> _WORK REQUIRED_
Give back all of the data verbatim.

> _DATA SEGMENT_
-*-
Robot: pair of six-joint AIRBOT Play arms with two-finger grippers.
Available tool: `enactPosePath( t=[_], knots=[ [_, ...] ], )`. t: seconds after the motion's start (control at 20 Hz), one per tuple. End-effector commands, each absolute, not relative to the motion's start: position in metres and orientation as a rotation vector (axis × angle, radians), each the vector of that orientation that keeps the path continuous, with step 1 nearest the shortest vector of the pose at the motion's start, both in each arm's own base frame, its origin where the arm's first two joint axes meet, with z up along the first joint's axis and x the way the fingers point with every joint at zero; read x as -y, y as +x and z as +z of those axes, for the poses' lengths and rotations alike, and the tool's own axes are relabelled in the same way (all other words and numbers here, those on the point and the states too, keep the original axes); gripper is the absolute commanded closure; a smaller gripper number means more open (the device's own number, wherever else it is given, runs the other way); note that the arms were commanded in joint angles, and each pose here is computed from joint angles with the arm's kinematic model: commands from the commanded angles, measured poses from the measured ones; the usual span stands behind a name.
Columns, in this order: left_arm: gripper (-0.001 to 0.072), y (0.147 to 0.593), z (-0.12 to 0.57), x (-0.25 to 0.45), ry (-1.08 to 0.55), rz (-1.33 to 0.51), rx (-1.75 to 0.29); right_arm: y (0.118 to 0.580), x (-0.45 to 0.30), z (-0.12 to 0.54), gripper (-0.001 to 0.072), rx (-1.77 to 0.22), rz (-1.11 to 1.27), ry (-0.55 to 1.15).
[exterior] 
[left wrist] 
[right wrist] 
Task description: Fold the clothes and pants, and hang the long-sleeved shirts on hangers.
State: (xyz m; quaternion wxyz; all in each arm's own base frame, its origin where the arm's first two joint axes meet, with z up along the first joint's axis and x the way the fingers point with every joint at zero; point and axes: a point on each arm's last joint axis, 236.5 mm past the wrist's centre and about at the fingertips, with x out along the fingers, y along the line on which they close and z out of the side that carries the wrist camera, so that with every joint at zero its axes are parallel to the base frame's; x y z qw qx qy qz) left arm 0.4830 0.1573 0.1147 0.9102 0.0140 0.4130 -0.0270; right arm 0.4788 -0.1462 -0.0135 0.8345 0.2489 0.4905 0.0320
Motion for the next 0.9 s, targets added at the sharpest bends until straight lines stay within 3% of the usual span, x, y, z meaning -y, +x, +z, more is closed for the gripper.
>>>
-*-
> _PROBLEM SOLUTION_
Robot: pair of six-joint AIRBOT Play arms with two-finger grippers.
Available tool: `enactPosePath( t=[_], knots=[ [_, ...] ], )`. t: seconds after the motion's start (control at 20 Hz), one per tuple. End-effector commands, each absolute, not relative to the motion's start: position in metres and orientation as a rotation vector (axis × angle, radians), each the vector of that orientation that keeps the path continuous, with step 1 nearest the shortest vector of the pose at the motion's start, both in each arm's own base frame, its origin where the arm's first two joint axes meet, with z up along the first joint's axis and x the way the fingers point with every joint at zero; read x as -y, y as +x and z as +z of those axes, for the poses' lengths and rotations alike, and the tool's own axes are relabelled in the same way (all other words and numbers here, those on the point and the states too, keep the original axes); gripper is the absolute commanded closure; a smaller gripper number means more open (the device's own number, wherever else it is given, runs the other way); note that the arms were commanded in joint angles, and each pose here is computed from joint angles with the arm's kinematic model: commands from the commanded angles, measured poses from the measured ones; the usual span stands behind a name.
Columns, in this order: left_arm: gripper (-0.001 to 0.072), y (0.147 to 0.593), z (-0.12 to 0.57), x (-0.25 to 0.45), ry (-1.08 to 0.55), rz (-1.33 to 0.51), rx (-1.75 to 0.29); right_arm: y (0.118 to 0.580), x (-0.45 to 0.30), z (-0.12 to 0.54), gripper (-0.001 to 0.072), rx (-1.77 to 0.22), rz (-1.11 to 1.27), ry (-0.55 to 1.15).
[exterior] 
[left wrist] 
[right wrist] 
Task description: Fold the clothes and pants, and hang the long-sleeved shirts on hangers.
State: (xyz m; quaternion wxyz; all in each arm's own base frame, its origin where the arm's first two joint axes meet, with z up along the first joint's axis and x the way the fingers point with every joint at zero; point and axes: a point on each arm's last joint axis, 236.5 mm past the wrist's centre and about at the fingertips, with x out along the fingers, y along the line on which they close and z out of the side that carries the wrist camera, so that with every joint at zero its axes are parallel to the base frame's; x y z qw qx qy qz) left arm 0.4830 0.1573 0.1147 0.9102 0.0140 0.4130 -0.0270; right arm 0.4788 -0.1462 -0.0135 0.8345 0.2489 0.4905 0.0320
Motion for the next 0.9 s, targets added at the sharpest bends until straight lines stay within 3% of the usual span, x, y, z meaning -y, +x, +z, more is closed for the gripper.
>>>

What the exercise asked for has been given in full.